Domain2Vec:向量化數據集以尋求無需訓練的最佳數據混合方案
Domain2Vec: Vectorizing Datasets to Find the Optimal Data Mixture without Training
June 12, 2025
作者: Mozhi Zhang, Howe Tissue, Lu Wang, Xipeng Qiu
cs.AI
摘要
我们提出了一种名为~Domain2Vec 的新方法,该方法能够将任何数据集分解为多个元域的线性组合,这一新概念旨在捕捉数据集的关键潜在特征。Domain2Vec 维护了一个元域词汇表,并利用分类器将任意给定数据集分解为对应于该词汇表分布的域向量。这些域向量使得在\textbf{分布对齐假设}(DA^{2})下,无需训练即可识别出语言模型(LM)预训练的最佳数据混合比例,该假设认为当训练集与验证集的数据分布更为一致时,验证损失会更低。此外,Domain2Vec 能够无缝融入先前的研究中,以建模域向量与LM性能之间的关系,极大地提升了先前方法的效率和可扩展性。大量实验表明,Domain2Vec 能够以最小的计算开销找到提升下游任务性能的数据混合比例。具体而言,Domain2Vec 在 Pile-CC 上仅需原 Pile 数据集混合训练所需计算量的 51.5%,即可达到相同的验证损失。在同等计算预算下,Domain2Vec 平均提升下游任务性能 2.83%。
English
We introduce~Domain2Vec, a novel approach that decomposes any
dataset into a linear combination of several meta-domains, a new concept
designed to capture the key underlying features of datasets.

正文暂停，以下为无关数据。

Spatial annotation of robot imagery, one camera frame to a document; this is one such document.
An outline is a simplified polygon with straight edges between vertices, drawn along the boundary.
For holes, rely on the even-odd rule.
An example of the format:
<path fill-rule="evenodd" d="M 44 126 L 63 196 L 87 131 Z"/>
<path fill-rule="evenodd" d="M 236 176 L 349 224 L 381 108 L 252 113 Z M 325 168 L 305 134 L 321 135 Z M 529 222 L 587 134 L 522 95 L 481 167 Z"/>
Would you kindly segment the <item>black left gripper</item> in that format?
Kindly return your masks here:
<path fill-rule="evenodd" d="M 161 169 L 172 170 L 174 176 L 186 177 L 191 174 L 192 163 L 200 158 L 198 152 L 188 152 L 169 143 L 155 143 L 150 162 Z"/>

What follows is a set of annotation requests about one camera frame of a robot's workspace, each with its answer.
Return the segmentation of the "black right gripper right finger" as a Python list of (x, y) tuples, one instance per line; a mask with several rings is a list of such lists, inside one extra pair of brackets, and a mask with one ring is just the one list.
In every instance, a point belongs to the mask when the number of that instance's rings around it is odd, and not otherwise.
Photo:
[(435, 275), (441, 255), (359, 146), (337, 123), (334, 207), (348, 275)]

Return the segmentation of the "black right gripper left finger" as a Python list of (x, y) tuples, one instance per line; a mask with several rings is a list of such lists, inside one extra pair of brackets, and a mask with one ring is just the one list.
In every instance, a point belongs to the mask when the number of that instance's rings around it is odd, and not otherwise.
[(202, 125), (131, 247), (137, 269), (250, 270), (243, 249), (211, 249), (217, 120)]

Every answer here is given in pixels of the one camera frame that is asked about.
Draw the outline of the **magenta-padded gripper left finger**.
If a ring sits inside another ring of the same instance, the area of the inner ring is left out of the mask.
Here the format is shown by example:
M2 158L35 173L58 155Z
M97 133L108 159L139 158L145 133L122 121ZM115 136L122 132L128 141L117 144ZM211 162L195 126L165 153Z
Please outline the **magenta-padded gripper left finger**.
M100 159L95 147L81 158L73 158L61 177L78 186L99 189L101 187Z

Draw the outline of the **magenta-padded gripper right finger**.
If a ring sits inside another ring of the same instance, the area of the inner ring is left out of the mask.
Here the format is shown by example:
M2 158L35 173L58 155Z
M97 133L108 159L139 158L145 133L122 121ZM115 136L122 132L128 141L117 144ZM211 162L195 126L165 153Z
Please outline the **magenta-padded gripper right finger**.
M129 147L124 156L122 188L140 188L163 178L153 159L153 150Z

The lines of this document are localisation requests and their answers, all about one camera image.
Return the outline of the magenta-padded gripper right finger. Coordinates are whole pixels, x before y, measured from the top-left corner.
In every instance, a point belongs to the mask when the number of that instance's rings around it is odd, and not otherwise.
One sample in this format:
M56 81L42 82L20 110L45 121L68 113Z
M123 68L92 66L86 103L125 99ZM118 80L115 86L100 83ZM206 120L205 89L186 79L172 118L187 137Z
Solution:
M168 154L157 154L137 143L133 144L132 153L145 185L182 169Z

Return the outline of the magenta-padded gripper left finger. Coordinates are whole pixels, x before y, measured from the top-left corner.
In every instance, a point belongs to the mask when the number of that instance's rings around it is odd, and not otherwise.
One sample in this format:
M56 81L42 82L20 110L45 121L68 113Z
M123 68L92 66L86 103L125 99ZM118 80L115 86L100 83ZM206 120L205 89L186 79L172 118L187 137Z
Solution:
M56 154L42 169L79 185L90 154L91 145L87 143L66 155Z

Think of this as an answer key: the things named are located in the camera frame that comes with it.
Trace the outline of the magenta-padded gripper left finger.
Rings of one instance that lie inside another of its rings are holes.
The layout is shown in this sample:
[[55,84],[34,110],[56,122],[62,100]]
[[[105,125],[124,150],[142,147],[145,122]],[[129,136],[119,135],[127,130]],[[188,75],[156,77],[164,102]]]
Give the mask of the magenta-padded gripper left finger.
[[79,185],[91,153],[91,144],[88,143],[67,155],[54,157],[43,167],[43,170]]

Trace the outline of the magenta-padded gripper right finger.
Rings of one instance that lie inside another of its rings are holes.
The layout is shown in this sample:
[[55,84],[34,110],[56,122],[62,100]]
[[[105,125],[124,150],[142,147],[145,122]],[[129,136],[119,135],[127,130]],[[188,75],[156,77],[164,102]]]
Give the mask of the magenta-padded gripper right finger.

Domain2Vec maintains a vocabulary of meta-domains and uses a
classifier to decompose any given dataset into a domain vector that corresponds
to a distribution over this vocabulary. These domain vectors enable the
identification of the optimal data mixture for language model (LM) pretraining
in a training-free manner under the \textbf{Distribution
Alignment Assumption} (DA^{2}), which suggests that when
the data distributions of the training set and the validation set are better
aligned, a lower validation loss is achieved. Moreover, Domain2vec can
be seamlessly integrated into previous works to model the relationship between
domain vectors and LM performance, greatly enhancing the efficiency and
scalability of previous methods. Extensive experiments demonstrate that
Domain2Vec helps find the data mixture that enhances downstream task
performance with minimal computational overhead. Specifically,
Domain2Vec achieves the same validation loss on Pile-CC using only
51.5% of the computation required when training on the original mixture of
The Pile dataset. Under equivalent compute budget, Domain2Vec improves
downstream performance by an average of 2.83%.